Disini vs Sandiganbayan

Jurisdiction over person

On 16 February 1989, the Republic of the Philippines and Disini entered into an Immunity Agreement under which Disini undertook to testify
for the Republic and provide its lawyers with the information, affidavits, and documents they needed in its case against Westinghouse
Electric Corporation before the United States District Court of New Jersey and in the arbitration case that Westinghouse International
Projects Company and others filed against the Republic before the International Chamber of Commerce Court of Arbitration. Disini worked
for his second cousin, Herminio, as an executive in the latter's companies from 1971 to 1984. The Republic believed that the Westinghouse
contract for the construction of the Bataan Nuclear Power Plant, brokered by one of Herminios companies, had been attended by anomalies.
In the Immunity Agreement, the Republic guaranteed that, apart from the two Westinghouse cases, it would not compel Disini to testify in any
other domestic or foreign proceeding brought by the Republic against Herminio. Disini complied with his undertaking but 18 years later, upon
the Republic's application, the Sandiganbayan issued a subpoena against Disini, commanding him to testify and produce documents before
that court in an action that the Republic filed against Herminio. Disini moved to quash the subpoena, invoking the Immunity Agreement. The
Sandiganbayan ignored the motion and issued a new subpoena directing him to testify before it. Subsequently, the PCGG revoked and
nullified the Immunity Agreement insofar as it prohibited the Republic from requiring Disini to testify against Herminio. Later on, the
Sandiganbayan denied Disinis motion to quash the subpoena. Disini, thus, brought the matter to the Supreme Court. The Republic
maintained that the PCGGs power to grant immunity under Section 5 of Executive Order 14 covered only immunity from civil or criminal
prosecution and did not cover immunity from providing evidence in court. The Republic argued that Disini's immunity from testifying against
Herminio contravened the states policy to recover ill-gotten wealth acquired under the regime of former President Marcos. The Republic
further argued that under the last sentence of paragraph 3 of the Immunity Agreement which reads: Nothing herein shall affect Jesus P.
Disini's obligation to provide truthful information or testimony, Disini, despite the immunity given him against being compelled to testify in
other cases, was to provide truthful information or testimony in such other cases. For his part, Disini argued that the Republic, through the
PCGG, was estopped from revoking the questioned immunity as it had made him believe that it had the authority to provide such guarantee.
The Republic countered by invoking Section 15, Article XI of the 1987 Constitution which provides that (t)he right of the State to recover
properties unlawfully acquired by public officials or employees from them or from their nominees, or transferees, shall not be barred by
prescription, laches or estoppel.

Issue: Whether or not the PCGG acted within its authority when it revoked and nullified the Immunity Agreement, hence having jurisdiction
over the person of Disini.

Held: No. PCGG needs to fulfill its obligations honorably as Disini did. More than anyone, the government should be fair.
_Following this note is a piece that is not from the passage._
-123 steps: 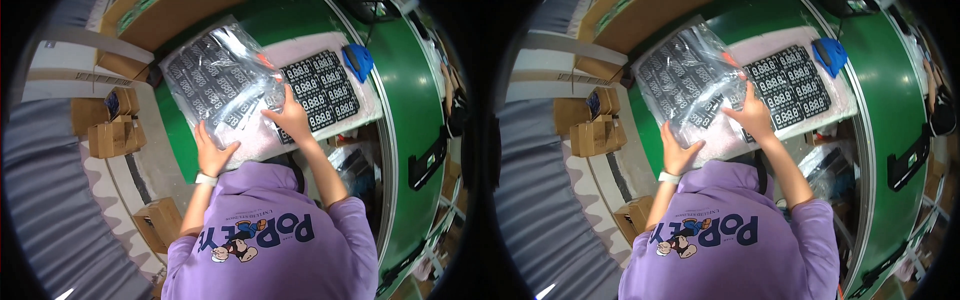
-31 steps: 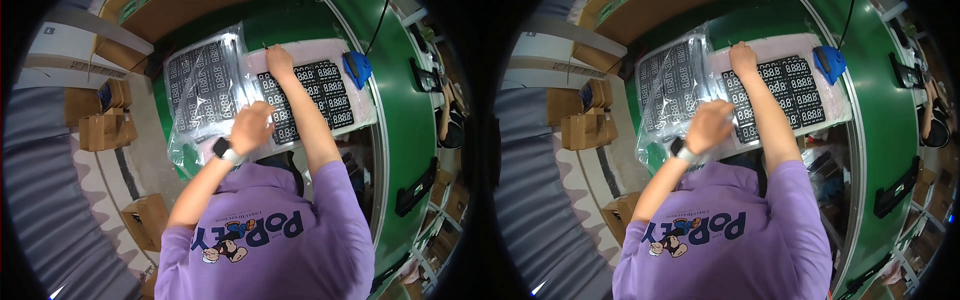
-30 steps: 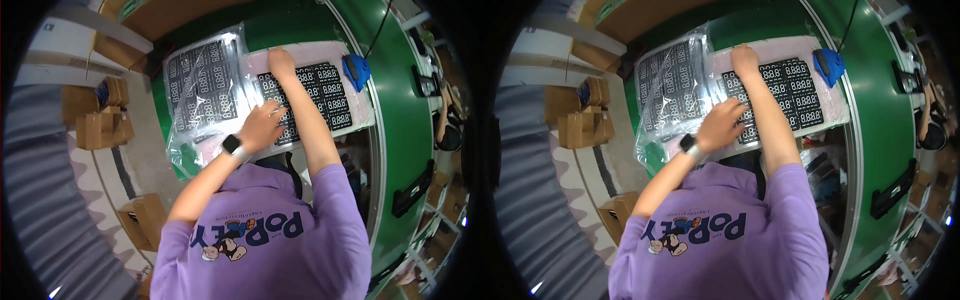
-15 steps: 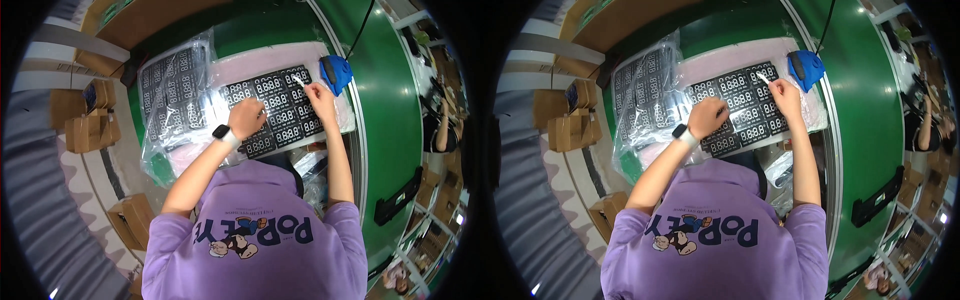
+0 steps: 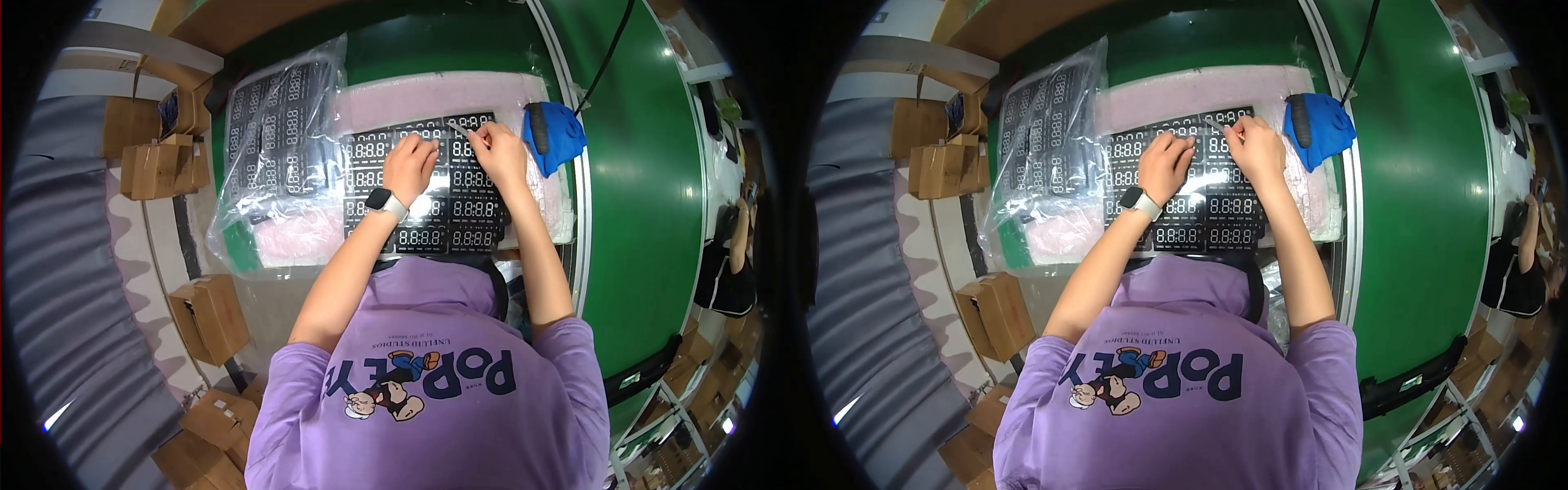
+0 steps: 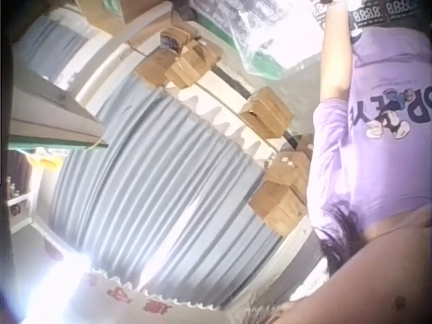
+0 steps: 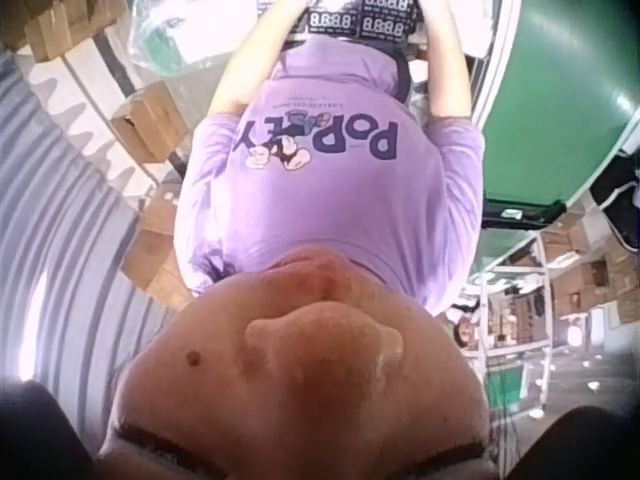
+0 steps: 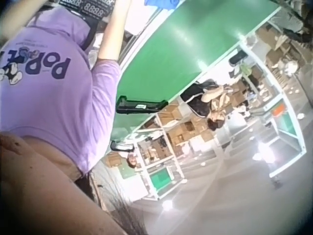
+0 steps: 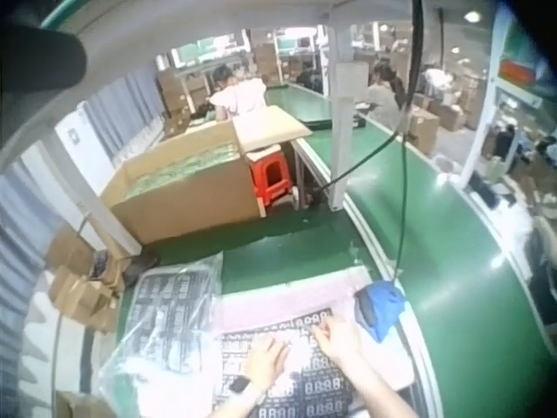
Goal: Peeling and applying protective films or components to LED display boards on an assembly line.
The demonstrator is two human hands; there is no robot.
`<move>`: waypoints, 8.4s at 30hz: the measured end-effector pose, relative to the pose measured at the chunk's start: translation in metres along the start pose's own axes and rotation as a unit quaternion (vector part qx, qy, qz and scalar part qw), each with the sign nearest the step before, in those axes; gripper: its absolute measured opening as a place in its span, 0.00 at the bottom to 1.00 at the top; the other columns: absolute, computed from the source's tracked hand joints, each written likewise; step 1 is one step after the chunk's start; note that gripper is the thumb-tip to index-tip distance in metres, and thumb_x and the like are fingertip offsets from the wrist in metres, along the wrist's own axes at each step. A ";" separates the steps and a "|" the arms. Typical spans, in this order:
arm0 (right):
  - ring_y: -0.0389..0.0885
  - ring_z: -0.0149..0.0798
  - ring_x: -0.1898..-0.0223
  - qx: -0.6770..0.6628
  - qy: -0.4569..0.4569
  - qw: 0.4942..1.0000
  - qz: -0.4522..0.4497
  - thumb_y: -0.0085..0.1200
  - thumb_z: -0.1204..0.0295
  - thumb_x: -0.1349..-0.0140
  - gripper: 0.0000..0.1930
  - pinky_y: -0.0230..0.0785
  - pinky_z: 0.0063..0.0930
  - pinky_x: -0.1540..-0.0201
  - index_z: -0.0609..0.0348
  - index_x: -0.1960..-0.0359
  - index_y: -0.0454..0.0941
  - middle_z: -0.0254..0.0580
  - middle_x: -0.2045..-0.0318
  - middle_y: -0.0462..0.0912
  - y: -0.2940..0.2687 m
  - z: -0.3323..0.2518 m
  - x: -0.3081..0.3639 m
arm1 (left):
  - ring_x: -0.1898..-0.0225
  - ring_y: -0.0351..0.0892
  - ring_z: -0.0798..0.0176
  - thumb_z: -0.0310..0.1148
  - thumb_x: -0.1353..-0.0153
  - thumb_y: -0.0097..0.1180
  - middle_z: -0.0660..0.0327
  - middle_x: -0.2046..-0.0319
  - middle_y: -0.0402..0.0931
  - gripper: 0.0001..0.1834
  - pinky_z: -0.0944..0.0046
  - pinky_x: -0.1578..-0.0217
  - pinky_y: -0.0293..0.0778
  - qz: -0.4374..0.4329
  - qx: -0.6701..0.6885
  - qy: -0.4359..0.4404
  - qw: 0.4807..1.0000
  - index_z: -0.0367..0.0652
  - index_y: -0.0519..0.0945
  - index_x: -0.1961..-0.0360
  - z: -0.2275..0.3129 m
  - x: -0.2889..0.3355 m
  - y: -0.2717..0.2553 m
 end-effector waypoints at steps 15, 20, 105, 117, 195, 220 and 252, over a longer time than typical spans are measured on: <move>0.79 0.50 0.76 0.066 0.002 0.998 0.004 0.59 0.60 0.37 0.13 0.71 0.43 0.75 0.53 0.73 0.73 0.37 0.73 0.76 0.009 -0.013 0.037 | 0.67 0.73 0.54 0.32 0.47 0.66 0.62 0.75 0.73 0.06 0.56 0.68 0.71 0.054 -0.031 0.001 0.998 0.45 0.81 0.74 0.003 -0.010 -0.002; 0.79 0.49 0.76 0.046 0.032 0.998 0.036 0.59 0.60 0.37 0.13 0.70 0.43 0.75 0.53 0.73 0.73 0.36 0.73 0.76 0.009 -0.007 0.040 | 0.66 0.71 0.53 0.32 0.48 0.67 0.62 0.74 0.73 0.06 0.55 0.65 0.65 0.047 -0.018 0.013 0.999 0.46 0.81 0.74 -0.002 -0.010 0.003; 0.80 0.50 0.77 0.029 -0.042 0.998 0.034 0.61 0.64 0.40 0.11 0.71 0.42 0.76 0.55 0.74 0.75 0.39 0.74 0.77 -0.005 -0.014 0.070 | 0.75 0.75 0.66 0.25 0.44 0.62 0.60 0.68 0.75 0.05 0.66 0.71 0.72 -0.026 0.133 -0.096 0.986 0.39 0.80 0.66 0.006 0.001 0.009; 0.80 0.47 0.77 0.010 -0.054 0.998 0.019 0.61 0.64 0.39 0.11 0.71 0.40 0.76 0.55 0.73 0.75 0.36 0.73 0.77 -0.005 -0.010 0.073 | 0.64 0.81 0.48 0.28 0.41 0.61 0.56 0.62 0.77 0.06 0.55 0.65 0.77 -0.121 0.028 0.016 0.992 0.38 0.76 0.67 0.009 -0.002 0.008; 0.78 0.46 0.77 -0.032 -0.045 0.997 0.053 0.64 0.67 0.44 0.11 0.68 0.36 0.75 0.56 0.77 0.75 0.38 0.78 0.78 -0.019 0.012 0.083 | 0.80 0.73 0.52 0.30 0.37 0.57 0.55 0.82 0.72 0.06 0.54 0.77 0.67 0.021 -0.060 -0.212 0.975 0.41 0.73 0.67 -0.041 0.071 -0.133; 0.79 0.47 0.77 -0.012 -0.019 1.000 -0.010 0.64 0.64 0.43 0.12 0.69 0.39 0.75 0.55 0.76 0.75 0.38 0.77 0.77 -0.027 0.020 0.124 | 0.73 0.78 0.61 0.36 0.48 0.69 0.65 0.70 0.74 0.09 0.60 0.72 0.73 -0.108 0.010 -0.009 0.994 0.47 0.81 0.69 0.054 0.049 0.016; 0.83 0.47 0.74 -0.089 0.102 0.990 -0.030 0.57 0.63 0.37 0.10 0.73 0.38 0.69 0.53 0.63 0.84 0.45 0.75 0.84 -0.053 0.061 0.095 | 0.71 0.78 0.55 0.18 0.45 0.56 0.54 0.66 0.75 0.07 0.58 0.68 0.74 0.034 0.058 0.051 0.996 0.39 0.75 0.66 0.046 0.006 -0.052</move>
Point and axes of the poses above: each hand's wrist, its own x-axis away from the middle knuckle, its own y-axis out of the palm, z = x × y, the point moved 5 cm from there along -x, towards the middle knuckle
It has been a settled rule that by seeking affirmative relief, voluntary appearance or submission to the jurisdiction of the Sandiganbayan
constitute waiver on the objection regarding lack of jurisdiction over the person of the petitioner. Jurisprudence holds that an objection based
on lack of jurisdiction over the person is waived when the defendant files a motion or pleading which seeks affirmative relief other than the
dismissal of the case.

The Court should not allow respondent Republic, to put it bluntly, to double cross petitioner Disini. The Immunity Agreement was the result of
a long drawn out process of negotiations with each party trying to get the best concessions out of it. The Republic did not have to enter that
agreement. It was free not to. But when it did, it needs to fulfill its obligations honorably as Disini did. More than any one, the government
should be fair.

PCGGs revocation of the questioned immunity and Sandiganbayan's denial of Disini's motion to quash the subpoena were both annulled.